- _Assignment_
Nothing but the text should be carried over: reproduce all the data exactly and leave out every image.

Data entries
:::::

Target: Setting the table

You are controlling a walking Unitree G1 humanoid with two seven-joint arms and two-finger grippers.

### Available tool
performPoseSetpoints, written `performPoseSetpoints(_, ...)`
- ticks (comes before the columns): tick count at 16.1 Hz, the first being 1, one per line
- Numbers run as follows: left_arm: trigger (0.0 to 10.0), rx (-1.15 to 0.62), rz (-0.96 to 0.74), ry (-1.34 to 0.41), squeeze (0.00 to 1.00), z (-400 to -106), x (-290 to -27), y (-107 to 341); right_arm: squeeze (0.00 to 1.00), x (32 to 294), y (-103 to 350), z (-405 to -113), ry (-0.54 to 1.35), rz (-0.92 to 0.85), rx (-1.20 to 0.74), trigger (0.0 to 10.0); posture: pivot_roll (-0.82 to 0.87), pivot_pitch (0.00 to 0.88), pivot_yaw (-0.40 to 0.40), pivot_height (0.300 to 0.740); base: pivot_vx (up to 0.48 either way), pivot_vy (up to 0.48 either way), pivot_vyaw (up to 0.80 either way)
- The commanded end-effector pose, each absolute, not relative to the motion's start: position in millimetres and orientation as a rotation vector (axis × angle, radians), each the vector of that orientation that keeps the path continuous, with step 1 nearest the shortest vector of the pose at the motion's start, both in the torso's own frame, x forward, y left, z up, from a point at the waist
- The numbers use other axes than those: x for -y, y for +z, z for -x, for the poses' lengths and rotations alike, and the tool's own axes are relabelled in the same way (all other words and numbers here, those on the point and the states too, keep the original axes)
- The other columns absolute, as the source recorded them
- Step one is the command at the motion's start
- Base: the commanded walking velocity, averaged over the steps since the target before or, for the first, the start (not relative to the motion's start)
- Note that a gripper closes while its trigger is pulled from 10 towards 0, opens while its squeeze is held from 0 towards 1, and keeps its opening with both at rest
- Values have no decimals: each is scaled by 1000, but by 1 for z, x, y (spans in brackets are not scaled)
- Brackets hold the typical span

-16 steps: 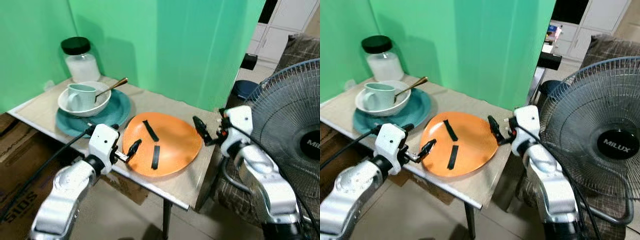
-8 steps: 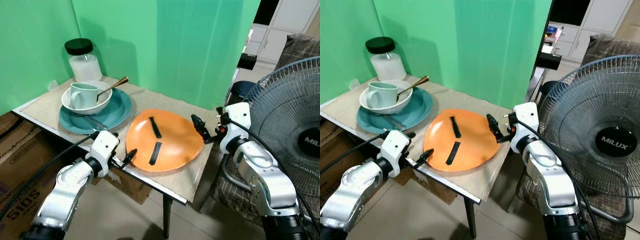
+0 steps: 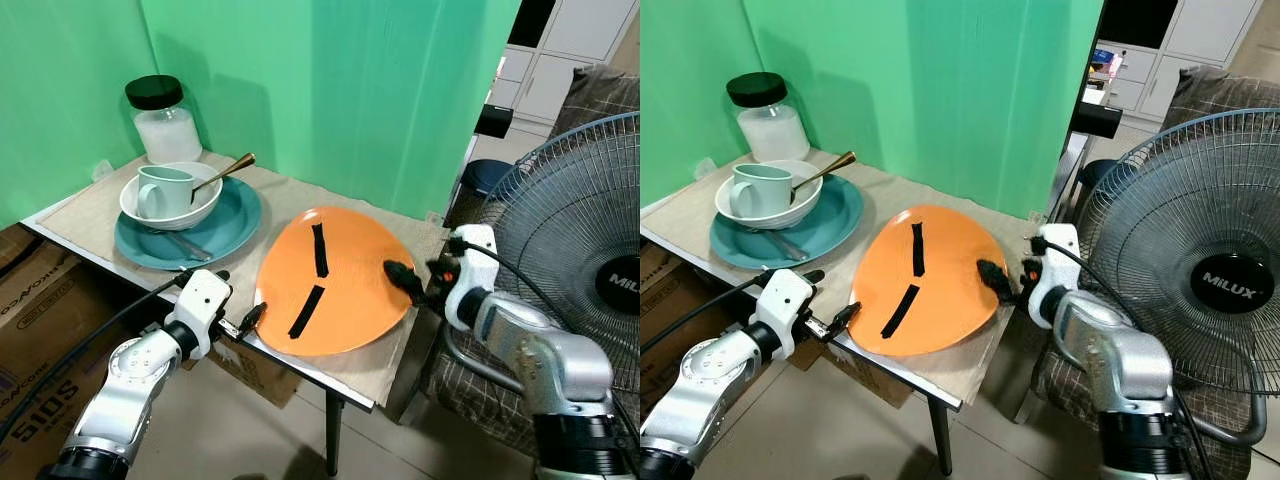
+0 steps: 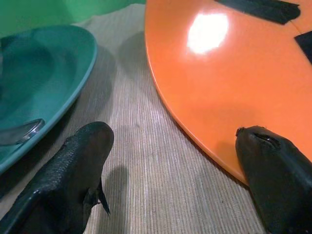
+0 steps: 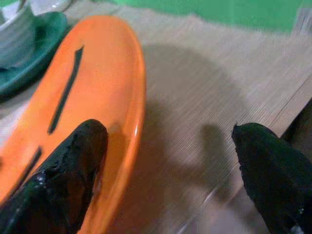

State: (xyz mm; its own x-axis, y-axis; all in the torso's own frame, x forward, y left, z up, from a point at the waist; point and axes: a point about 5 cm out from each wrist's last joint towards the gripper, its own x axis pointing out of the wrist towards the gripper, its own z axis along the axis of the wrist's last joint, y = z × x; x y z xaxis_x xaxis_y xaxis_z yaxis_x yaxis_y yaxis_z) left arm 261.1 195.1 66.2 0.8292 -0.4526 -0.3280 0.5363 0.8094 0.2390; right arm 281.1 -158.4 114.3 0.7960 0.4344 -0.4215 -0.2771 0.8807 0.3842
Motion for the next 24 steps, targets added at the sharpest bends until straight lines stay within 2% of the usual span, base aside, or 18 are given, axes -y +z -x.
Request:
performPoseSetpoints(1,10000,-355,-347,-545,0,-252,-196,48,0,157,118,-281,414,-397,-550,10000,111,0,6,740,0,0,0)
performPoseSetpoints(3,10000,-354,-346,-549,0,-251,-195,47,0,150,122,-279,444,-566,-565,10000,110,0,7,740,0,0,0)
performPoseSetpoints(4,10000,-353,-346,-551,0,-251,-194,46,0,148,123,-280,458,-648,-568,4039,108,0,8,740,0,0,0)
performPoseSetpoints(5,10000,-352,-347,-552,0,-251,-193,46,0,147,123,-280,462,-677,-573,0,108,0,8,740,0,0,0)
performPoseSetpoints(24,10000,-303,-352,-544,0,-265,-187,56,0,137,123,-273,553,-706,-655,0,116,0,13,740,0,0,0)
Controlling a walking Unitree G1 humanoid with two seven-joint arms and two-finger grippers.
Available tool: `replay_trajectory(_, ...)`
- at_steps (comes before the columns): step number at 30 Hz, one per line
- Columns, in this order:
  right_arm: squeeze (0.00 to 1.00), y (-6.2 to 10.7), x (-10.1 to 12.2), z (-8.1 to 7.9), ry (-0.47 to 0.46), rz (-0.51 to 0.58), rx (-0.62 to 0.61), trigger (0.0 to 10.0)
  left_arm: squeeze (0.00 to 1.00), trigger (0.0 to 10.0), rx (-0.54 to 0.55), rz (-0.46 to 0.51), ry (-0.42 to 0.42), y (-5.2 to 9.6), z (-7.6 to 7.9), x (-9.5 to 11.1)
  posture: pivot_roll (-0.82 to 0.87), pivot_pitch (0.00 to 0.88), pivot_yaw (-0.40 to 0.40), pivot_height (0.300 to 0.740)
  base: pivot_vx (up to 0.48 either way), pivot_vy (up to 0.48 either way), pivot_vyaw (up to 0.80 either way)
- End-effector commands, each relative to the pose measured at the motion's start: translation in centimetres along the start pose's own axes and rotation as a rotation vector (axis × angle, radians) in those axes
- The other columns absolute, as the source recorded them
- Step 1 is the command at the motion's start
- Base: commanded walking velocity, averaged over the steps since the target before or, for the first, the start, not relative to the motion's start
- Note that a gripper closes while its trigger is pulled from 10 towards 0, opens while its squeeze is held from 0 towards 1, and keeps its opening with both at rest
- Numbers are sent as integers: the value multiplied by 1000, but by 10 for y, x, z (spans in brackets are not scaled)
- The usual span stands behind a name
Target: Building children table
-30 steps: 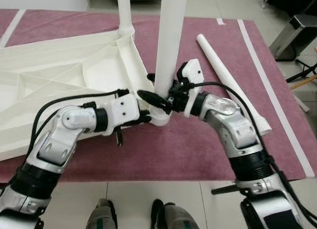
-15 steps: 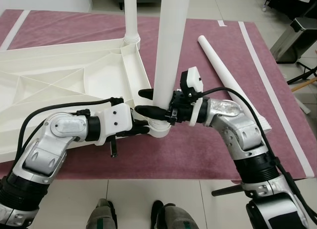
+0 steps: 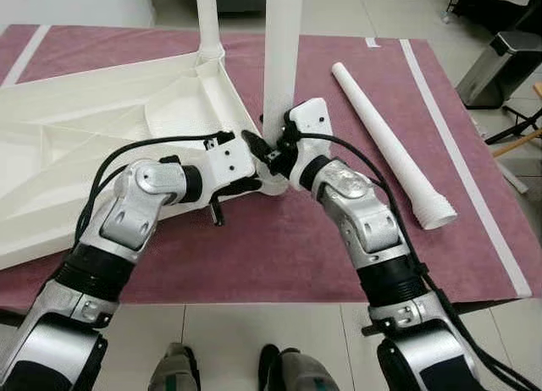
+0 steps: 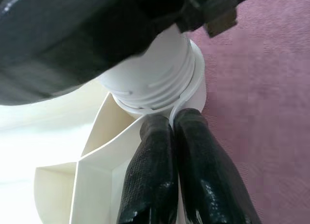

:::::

- _Written response_
Target: Setting the table

You are controlling a walking Unitree G1 humanoid with two seven-joint arms and two-finger grippers.

### Available tool
performPoseSetpoints, written `performPoseSetpoints(_, ...)`
- ticks (comes before the columns): tick count at 16.1 Hz, the first being 1, one per line
- Numbers run as follows: left_arm: trigger (0.0 to 10.0), rx (-1.15 to 0.62), rz (-0.96 to 0.74), ry (-1.34 to 0.41), squeeze (0.00 to 1.00), z (-400 to -106), x (-290 to -27), y (-107 to 341); right_arm: squeeze (0.00 to 1.00), x (32 to 294), y (-103 to 350), z (-405 to -113), ry (-0.54 to 1.35), rz (-0.92 to 0.85), rx (-1.20 to 0.74), trigger (0.0 to 10.0); posture: pivot_roll (-0.82 to 0.87), pivot_pitch (0.00 to 0.88), pivot_yaw (-0.40 to 0.40), pivot_height (0.300 to 0.740); base: pivot_vx (up to 0.48 either way), pivot_vy (up to 0.48 either way), pivot_vyaw (up to 0.80 either way)
- The commanded end-effector pose, each absolute, not relative to the motion's start: position in millimetres and orientation as a rotation vector (axis × angle, radians), each the vector of that orientation that keeps the path continuous, with step 1 nearest the shortest vector of the pose at the motion's start, both in the torso's own frame, x forward, y left, z up, from a point at the waist
- The numbers use other axes than those: x for -y, y for +z, z for -x, for the poses' lengths and rotations alike, and the tool's own axes are relabelled in the same way (all other words and numbers here, those on the point and the states too, keep the original axes)
- The other columns absolute, as the source recorded them
- Step one is the command at the motion's start
- Base: the commanded walking velocity, averaged over the steps since the target before or, for the first, the start (not relative to the motion's start)
- Note that a gripper closes while its trigger is pulled from 10 towards 0, opens while its squeeze is held from 0 towards 1, and keeps its opening with both at rest
- Values have no decimals: each is scaled by 1000, but by 1 for z, x, y (spans in brackets are not scaled)
- Brackets hold the typical span

-16 steps: 
-8 steps: 
+0 steps: 
+0 steps: 
+0 steps: 

State: (xyz mm; its own x-axis, y-axis; all in the torso's own frame, x forward, y left, z up, from a point at the waist; point and axes: a point about 5 cm out from each wrist's last joint towards the gripper, its own x axis pointing out of the wrist towards the gripper, its own z axis along the axis of the wrist's last joint, y = z × x; x y z xaxis_x xaxis_y xaxis_z yaxis_x yaxis_y yaxis_z) left arm 261.1 195.1 66.2 0.8292 -0.4526 -0.3280 0.5363 0.8094 0.2390; right arm 281.1 -158.4 114.3 0.7960 0.4344 -0.4215 -0.2771 0.8807 0.3842
Motion for the next 24 steps, targets added at the sharpest bends until straight lines stay within 2% of the usual span, base aside, or 18 are given, axes -y +z -x.
Request:
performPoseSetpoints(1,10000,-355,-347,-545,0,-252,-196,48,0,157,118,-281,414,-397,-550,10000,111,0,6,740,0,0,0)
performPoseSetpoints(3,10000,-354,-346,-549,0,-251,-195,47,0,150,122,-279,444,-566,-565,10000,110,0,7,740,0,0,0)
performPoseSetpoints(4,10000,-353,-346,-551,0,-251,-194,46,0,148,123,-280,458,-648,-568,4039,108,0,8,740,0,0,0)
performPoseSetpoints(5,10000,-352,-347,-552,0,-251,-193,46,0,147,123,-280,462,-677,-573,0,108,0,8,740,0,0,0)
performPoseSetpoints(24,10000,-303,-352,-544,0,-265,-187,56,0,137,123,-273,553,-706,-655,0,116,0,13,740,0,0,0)
Controlling a walking Unitree G1 humanoid with two seven-joint arms and two-finger grippers.
Available tool: `replay_trajectory(_, ...)`
- at_steps (comes before the columns): step number at 30 Hz, one per line
- Columns, in this order:
  right_arm: squeeze (0.00 to 1.00), y (-6.2 to 10.7), x (-10.1 to 12.2), z (-8.1 to 7.9), ry (-0.47 to 0.46), rz (-0.51 to 0.58), rx (-0.62 to 0.61), trigger (0.0 to 10.0)
  left_arm: squeeze (0.00 to 1.00), trigger (0.0 to 10.0), rx (-0.54 to 0.55), rz (-0.46 to 0.51), ry (-0.42 to 0.42), y (-5.2 to 9.6), z (-7.6 to 7.9), x (-9.5 to 11.1)
  posture: pivot_roll (-0.82 to 0.87), pivot_pitch (0.00 to 0.88), pivot_yaw (-0.40 to 0.40), pivot_height (0.300 to 0.740)
  base: pivot_vx (up to 0.48 either way), pivot_vy (up to 0.48 either way), pivot_vyaw (up to 0.80 either way)
- End-effector commands, each relative to the pose measured at the motion's start: translation in centimetres along the start pose's own axes and rotation as a rotation vector (axis × angle, radians) in those axes
- The other columns absolute, as the source recorded them
- Step 1 is the command at the motion's start
- Base: commanded walking velocity, averaged over the steps since the target before or, for the first, the start, not relative to the motion's start
- Note that a gripper closes while its trigger is pulled from 10 towards 0, opens while its squeeze is held from 0 towards 1, and keeps its opening with both at rest
- Numbers are sent as integers: the value multiplied by 1000, but by 10 for y, x, z (spans in brackets are not scaled)
- The usual span stands behind a name
Target: Building children table
-30 steps: 
-15 steps: 
+0 steps: 
+0 steps: 

There's no more to the answer.